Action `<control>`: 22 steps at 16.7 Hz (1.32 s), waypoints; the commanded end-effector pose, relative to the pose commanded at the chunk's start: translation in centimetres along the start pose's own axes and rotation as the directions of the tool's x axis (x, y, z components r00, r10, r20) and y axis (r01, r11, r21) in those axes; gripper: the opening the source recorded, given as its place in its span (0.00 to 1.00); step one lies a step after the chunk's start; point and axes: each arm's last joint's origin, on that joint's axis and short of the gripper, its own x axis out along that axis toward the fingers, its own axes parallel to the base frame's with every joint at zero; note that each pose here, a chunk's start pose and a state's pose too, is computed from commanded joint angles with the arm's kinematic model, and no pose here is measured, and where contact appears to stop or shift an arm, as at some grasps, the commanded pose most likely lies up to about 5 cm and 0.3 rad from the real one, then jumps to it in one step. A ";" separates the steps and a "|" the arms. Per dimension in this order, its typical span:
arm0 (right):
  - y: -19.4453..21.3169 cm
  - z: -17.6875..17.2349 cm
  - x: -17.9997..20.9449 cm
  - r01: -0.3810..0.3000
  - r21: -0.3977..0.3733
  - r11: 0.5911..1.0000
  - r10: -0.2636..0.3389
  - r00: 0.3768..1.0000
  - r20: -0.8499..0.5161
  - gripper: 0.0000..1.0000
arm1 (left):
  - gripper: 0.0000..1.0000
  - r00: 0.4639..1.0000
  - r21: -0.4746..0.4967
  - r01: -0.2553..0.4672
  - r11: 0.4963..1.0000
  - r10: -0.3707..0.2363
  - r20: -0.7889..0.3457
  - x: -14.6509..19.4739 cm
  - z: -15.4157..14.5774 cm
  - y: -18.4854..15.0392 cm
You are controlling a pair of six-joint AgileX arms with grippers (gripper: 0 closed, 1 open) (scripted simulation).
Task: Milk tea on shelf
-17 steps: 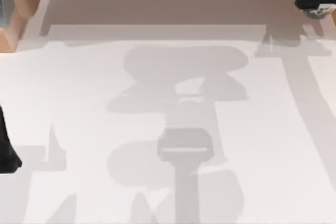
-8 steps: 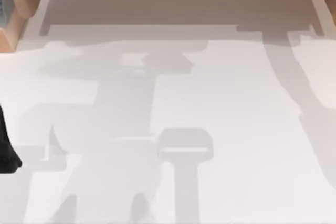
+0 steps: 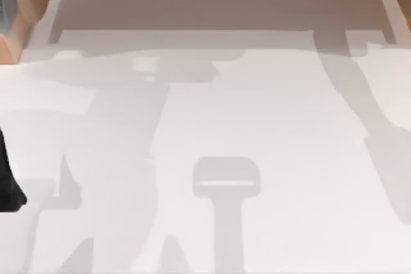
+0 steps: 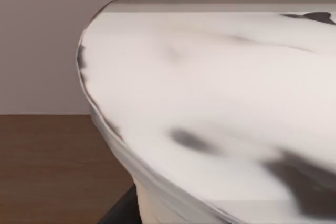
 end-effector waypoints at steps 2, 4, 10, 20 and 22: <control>0.0 0.0 0.0 0.000 0.000 1.000 0.000 1.000 0.000 0.00 | 1.00 1.000 0.000 0.000 1.000 0.000 0.000 0.0 0.0 0.0; -0.3 0.1 -0.1 0.003 0.004 1.000 -0.003 1.000 0.004 0.00 | 1.00 1.000 0.000 0.000 1.000 0.000 0.000 0.0 0.0 0.0; 0.2 -1.8 2.8 -0.004 -0.002 1.000 0.004 1.000 -0.004 0.00 | 1.00 1.000 0.000 0.000 1.000 0.000 0.000 0.0 0.0 0.0; 0.0 -2.6 4.3 0.000 0.000 1.000 0.000 1.000 0.000 0.23 | 1.00 1.000 0.000 0.000 1.000 0.000 0.000 0.0 0.0 0.0; 0.0 -2.6 4.3 0.000 0.000 1.000 0.000 1.000 0.000 0.38 | 1.00 1.000 0.000 0.000 1.000 0.000 0.000 0.0 0.0 0.0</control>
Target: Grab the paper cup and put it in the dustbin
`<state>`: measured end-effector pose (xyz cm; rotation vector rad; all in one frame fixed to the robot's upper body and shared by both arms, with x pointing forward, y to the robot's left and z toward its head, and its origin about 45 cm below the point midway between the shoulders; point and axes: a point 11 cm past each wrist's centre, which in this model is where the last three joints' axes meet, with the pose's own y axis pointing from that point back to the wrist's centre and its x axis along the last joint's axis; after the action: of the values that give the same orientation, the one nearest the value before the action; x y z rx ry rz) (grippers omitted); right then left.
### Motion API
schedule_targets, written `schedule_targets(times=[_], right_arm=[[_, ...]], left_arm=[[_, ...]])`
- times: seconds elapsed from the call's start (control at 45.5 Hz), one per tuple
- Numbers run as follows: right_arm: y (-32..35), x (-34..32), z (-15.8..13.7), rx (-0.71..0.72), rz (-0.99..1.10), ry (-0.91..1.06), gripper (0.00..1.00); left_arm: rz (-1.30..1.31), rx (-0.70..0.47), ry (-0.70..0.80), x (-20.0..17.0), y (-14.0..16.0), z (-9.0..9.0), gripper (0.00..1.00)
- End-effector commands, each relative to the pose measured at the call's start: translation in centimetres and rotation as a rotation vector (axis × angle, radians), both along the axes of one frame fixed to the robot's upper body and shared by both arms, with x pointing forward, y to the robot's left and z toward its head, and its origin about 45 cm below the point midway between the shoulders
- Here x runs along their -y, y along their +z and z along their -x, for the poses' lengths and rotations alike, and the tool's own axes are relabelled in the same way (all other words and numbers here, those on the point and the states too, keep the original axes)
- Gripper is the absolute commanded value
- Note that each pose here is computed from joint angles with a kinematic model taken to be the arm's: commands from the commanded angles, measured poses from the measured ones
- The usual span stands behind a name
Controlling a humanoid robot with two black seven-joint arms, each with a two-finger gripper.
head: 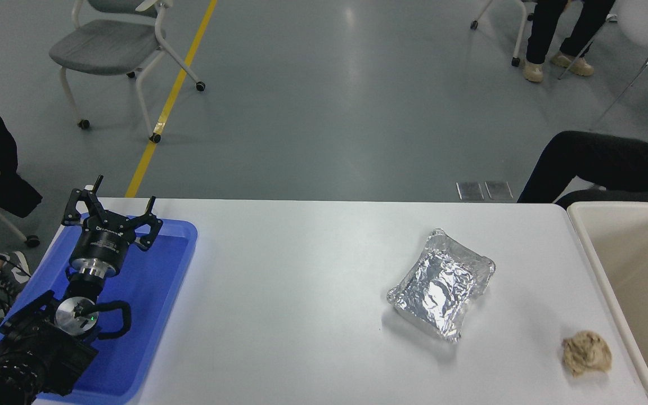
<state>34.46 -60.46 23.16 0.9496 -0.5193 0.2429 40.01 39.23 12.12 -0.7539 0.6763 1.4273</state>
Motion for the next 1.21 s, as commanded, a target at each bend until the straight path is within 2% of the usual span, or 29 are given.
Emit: schedule_targets(times=[0.0, 0.308, 0.549, 0.967, 0.989, 1.011, 1.033, 1.187], right_arm=[[-5.2, 0.9, 1.0, 0.108, 0.018, -0.054, 0.00], [-10.3, -1.6, 1.7, 0.212, -0.114, -0.158, 0.00], [-12.8, -2.6, 3.0, 0.201, -0.152, -0.190, 0.00], [-13.6, -2.2, 4.3, 0.196, -0.170, -0.226, 0.00], [-13.6, -2.2, 4.3, 0.195, -0.171, -0.228, 0.15], [-13.6, -2.1, 4.4, 0.194, -0.171, -0.231, 0.52], [-13.6, -2.1, 4.4, 0.196, -0.172, -0.230, 1.00], [-13.6, -2.5, 4.1, 0.196, -0.187, -0.225, 1.00]], left_arm=[[-0.001, 0.001, 0.001, -0.1, 0.0, 0.0, 1.00], [-0.001, 0.001, 0.001, -0.1, 0.0, 0.0, 1.00], [-0.003, -0.002, 0.002, -0.1, 0.0, 0.0, 1.00], [-0.003, -0.002, 0.002, -0.1, 0.0, 0.0, 1.00], [-0.002, -0.001, 0.003, -0.1, 0.0, 0.0, 1.00], [-0.001, 0.001, 0.001, -0.1, 0.0, 0.0, 1.00], [-0.001, 0.001, 0.001, -0.1, 0.0, 0.0, 1.00], [-0.002, 0.000, 0.000, 0.0, 0.0, 0.0, 1.00]])
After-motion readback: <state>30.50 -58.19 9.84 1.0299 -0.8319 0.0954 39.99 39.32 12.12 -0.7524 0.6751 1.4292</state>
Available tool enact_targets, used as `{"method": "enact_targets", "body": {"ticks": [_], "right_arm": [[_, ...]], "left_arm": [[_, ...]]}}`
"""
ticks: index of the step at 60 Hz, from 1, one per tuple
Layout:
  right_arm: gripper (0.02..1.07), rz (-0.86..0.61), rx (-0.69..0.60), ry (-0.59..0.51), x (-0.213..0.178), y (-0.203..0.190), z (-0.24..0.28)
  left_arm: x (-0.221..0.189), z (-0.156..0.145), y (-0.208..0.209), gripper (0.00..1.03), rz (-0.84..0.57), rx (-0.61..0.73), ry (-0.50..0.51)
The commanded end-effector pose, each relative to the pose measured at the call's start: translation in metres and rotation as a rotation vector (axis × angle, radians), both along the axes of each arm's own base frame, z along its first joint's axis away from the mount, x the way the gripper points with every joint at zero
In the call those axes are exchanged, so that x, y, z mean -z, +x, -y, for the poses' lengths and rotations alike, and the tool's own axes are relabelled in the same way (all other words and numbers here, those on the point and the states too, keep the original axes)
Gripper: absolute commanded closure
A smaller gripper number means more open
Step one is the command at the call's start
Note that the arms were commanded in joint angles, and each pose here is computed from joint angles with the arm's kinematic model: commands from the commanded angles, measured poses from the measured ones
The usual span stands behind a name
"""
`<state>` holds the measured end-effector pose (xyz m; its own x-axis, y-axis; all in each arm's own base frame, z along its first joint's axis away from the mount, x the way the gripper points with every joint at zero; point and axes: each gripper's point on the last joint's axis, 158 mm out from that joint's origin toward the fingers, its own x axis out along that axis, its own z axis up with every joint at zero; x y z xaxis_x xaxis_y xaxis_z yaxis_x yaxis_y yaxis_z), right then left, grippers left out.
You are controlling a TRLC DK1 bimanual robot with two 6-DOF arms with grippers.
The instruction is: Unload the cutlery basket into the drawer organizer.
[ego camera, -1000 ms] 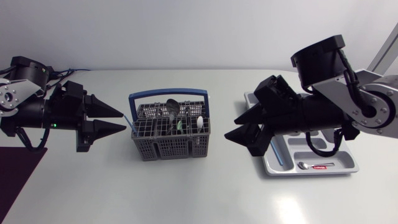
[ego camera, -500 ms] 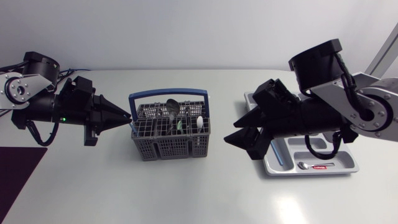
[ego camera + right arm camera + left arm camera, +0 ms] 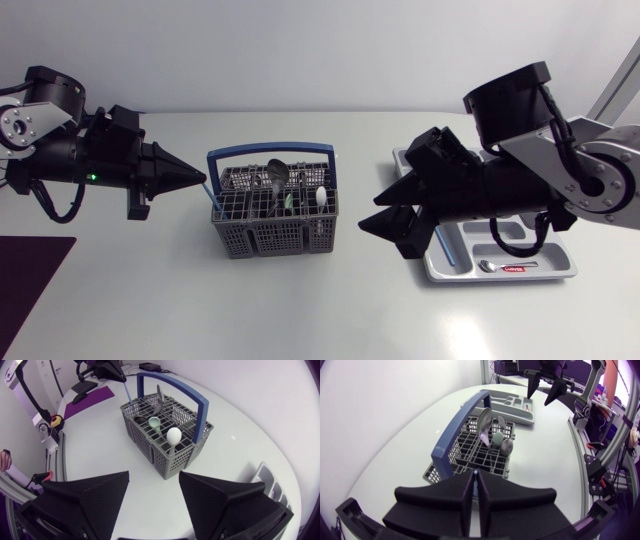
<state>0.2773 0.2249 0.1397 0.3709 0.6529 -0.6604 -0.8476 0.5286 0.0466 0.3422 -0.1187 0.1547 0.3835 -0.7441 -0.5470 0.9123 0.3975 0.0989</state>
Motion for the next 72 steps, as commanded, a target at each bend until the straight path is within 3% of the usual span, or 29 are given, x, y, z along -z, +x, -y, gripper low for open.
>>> {"method": "enact_targets", "body": {"ticks": [1, 44, 60, 72], "right_arm": [[0.34, -0.030, 0.003, 0.001, 0.005, -0.010, 0.000], [0.34, 0.066, -0.070, 0.053, -0.045, -0.034, -0.014], [0.34, 0.102, -0.114, 0.085, -0.059, -0.053, -0.019], [0.34, 0.089, -0.124, 0.080, -0.047, -0.054, -0.022]], "left_arm": [[-0.030, 0.000, 0.003, 1.00, 0.048, -0.008, -0.019], [-0.158, 0.004, -0.061, 1.00, 0.139, -0.022, -0.016], [-0.172, 0.048, -0.093, 1.00, 0.084, 0.079, -0.077], [-0.152, 0.097, -0.107, 1.00, -0.049, 0.205, -0.139]]}}
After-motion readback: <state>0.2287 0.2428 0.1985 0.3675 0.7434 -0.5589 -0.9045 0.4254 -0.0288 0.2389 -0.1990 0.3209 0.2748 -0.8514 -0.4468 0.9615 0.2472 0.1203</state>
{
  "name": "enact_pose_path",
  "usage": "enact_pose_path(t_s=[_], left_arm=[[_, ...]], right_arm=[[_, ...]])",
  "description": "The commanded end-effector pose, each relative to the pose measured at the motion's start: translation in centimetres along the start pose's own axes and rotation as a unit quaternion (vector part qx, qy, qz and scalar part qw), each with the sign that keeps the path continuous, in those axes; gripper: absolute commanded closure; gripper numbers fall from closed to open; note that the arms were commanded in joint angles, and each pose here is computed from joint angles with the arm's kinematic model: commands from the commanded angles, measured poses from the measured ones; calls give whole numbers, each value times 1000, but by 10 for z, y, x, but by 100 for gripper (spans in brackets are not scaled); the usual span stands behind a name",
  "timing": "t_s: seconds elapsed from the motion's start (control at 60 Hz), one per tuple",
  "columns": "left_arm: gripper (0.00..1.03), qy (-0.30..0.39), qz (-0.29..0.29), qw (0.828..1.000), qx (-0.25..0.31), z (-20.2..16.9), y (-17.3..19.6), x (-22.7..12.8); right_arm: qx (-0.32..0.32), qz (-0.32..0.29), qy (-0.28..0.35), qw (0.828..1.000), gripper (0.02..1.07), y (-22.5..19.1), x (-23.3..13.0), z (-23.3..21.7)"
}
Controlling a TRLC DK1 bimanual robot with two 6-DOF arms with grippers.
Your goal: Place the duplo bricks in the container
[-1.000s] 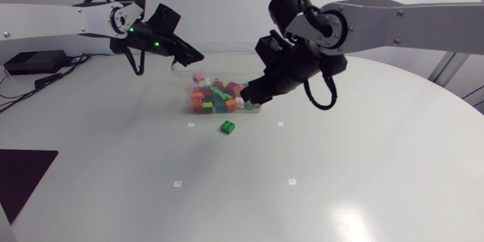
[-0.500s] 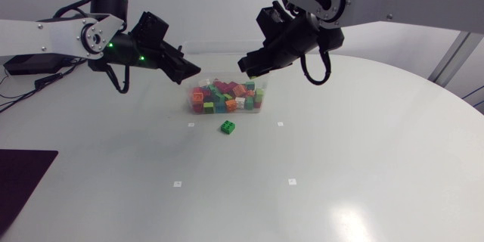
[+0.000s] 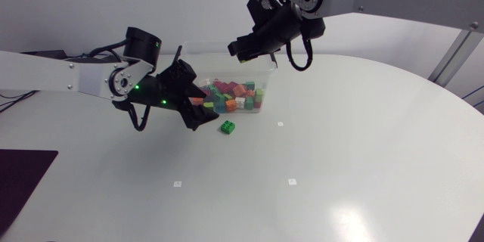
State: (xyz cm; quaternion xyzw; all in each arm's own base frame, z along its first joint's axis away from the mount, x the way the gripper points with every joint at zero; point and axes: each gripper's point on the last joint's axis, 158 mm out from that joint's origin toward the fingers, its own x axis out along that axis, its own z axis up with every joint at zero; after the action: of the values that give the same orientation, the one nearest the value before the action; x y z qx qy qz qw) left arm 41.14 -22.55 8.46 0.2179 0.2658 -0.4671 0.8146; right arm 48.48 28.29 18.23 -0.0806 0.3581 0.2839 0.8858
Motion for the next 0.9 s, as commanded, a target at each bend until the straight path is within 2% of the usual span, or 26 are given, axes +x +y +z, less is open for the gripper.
enact_pose_path(t_s=[0.0, 0.2, 0.333, 0.45, 0.517, 0.567, 0.6, 0.65, 0.75, 0.883], left_arm=[[6, 18, -24, 1000, 3, -21, -15, 20], [6, 30, -33, 999, 1, -39, -21, 50], [6, 33, -19, 999, -12, -49, -15, 64], [6, 38, -3, 999, -31, -55, -9, 72], [6, 43, 7, 998, -42, -56, -6, 78], [6, 41, 11, 998, -54, -53, -3, 81], [6, 45, 18, 997, -67, -53, 0, 85], [6, 49, 25, 996, -76, -51, 2, 87], [6, 58, 33, 994, -91, -49, -5, 92], [6, 69, 56, 989, -114, -47, -2, 95]], right_arm=[[-3, -2, -8, 1000, 85, -7, 8, 8], [2, -7, -17, 1000, 85, -17, 21, 16], [6, -11, -25, 1000, 84, -27, 28, 23], [8, -13, -27, 1000, 67, -32, 33, 26], [11, -15, -29, 999, 50, -34, 37, 28], [12, -15, -30, 999, 31, -35, 40, 30], [12, -15, -29, 999, 22, -35, 42, 30], [14, -15, -31, 999, 17, -36, 42, 31], [17, -17, -30, 999, 14, -39, 41, 30], [20, -20, -31, 999, 14, -42, 35, 27]])
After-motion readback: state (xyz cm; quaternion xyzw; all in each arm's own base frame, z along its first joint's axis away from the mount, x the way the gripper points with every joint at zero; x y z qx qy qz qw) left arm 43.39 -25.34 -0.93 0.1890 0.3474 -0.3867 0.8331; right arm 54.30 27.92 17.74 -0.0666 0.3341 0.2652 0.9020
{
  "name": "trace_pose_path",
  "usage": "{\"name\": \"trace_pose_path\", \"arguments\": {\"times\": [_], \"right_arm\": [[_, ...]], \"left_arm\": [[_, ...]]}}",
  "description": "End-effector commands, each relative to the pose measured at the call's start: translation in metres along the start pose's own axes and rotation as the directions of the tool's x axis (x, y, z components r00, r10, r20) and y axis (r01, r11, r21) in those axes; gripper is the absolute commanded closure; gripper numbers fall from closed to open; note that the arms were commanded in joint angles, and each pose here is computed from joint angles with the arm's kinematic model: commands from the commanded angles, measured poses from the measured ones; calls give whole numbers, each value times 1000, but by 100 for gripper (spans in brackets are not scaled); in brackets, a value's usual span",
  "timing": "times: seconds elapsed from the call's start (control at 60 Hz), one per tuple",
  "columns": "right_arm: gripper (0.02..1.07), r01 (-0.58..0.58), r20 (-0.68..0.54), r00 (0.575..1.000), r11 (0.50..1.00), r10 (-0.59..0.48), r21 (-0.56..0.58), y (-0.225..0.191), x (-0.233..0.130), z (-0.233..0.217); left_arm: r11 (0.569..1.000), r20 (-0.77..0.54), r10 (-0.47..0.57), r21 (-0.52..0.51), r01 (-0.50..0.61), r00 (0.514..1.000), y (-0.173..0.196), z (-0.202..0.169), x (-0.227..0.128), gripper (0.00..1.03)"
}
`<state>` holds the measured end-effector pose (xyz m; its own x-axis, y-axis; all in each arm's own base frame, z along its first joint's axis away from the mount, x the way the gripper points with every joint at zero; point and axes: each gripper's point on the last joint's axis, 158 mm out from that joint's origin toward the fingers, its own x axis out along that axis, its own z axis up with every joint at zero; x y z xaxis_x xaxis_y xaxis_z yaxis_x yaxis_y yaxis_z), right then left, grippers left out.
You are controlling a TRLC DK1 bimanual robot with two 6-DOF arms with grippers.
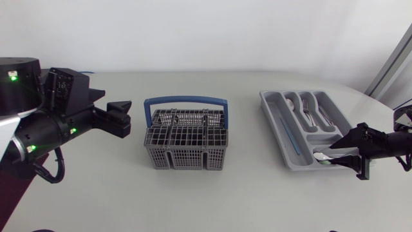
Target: Unload the cutlery basket into the drawer organizer.
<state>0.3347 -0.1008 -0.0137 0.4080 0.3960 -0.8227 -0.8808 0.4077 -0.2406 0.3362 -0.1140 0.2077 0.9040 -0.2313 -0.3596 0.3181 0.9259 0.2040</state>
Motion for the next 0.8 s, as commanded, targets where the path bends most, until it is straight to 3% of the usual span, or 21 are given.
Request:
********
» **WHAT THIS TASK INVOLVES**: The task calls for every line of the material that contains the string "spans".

» **RESPONSE FOR THIS EXERCISE**:
  "description": "The commanded end-effector pose, each relative to the pose measured at the motion's start: translation in centimetres along the start pose's own axes and rotation as a unit quaternion (vector part qx, qy, qz and scalar part qw), each with the sign that keeps the path continuous, in those axes; gripper: absolute commanded closure; gripper numbers fall from closed to open; note that the arms were commanded in joint angles, and each pose here is computed from joint angles with the arm's kinematic model: commands from the commanded angles, measured poses from the measured ones; calls give whole numbers, each value times 1000, but by 10 for z, y, x, but by 100 for gripper (spans in brackets are not scaled); the usual span stands behind a name",
  "description": "End-effector commands, each relative to the pose measured at the call's start: translation in metres along the start pose's own axes and rotation as the directions of the tool's x axis (x, y, z components r00, r10, r20) and y axis (r01, r11, r21) in those axes; gripper is the absolute commanded closure; gripper numbers fall from closed to open; note that the arms were commanded in joint angles, and each pose here is computed from joint angles with the arm's kinematic model: commands from the commanded angles, measured poses from the measured ones; calls give whole numbers, each value times 1000, but by 100 for gripper (spans in brackets are not scaled); in brackets, a value's usual span",

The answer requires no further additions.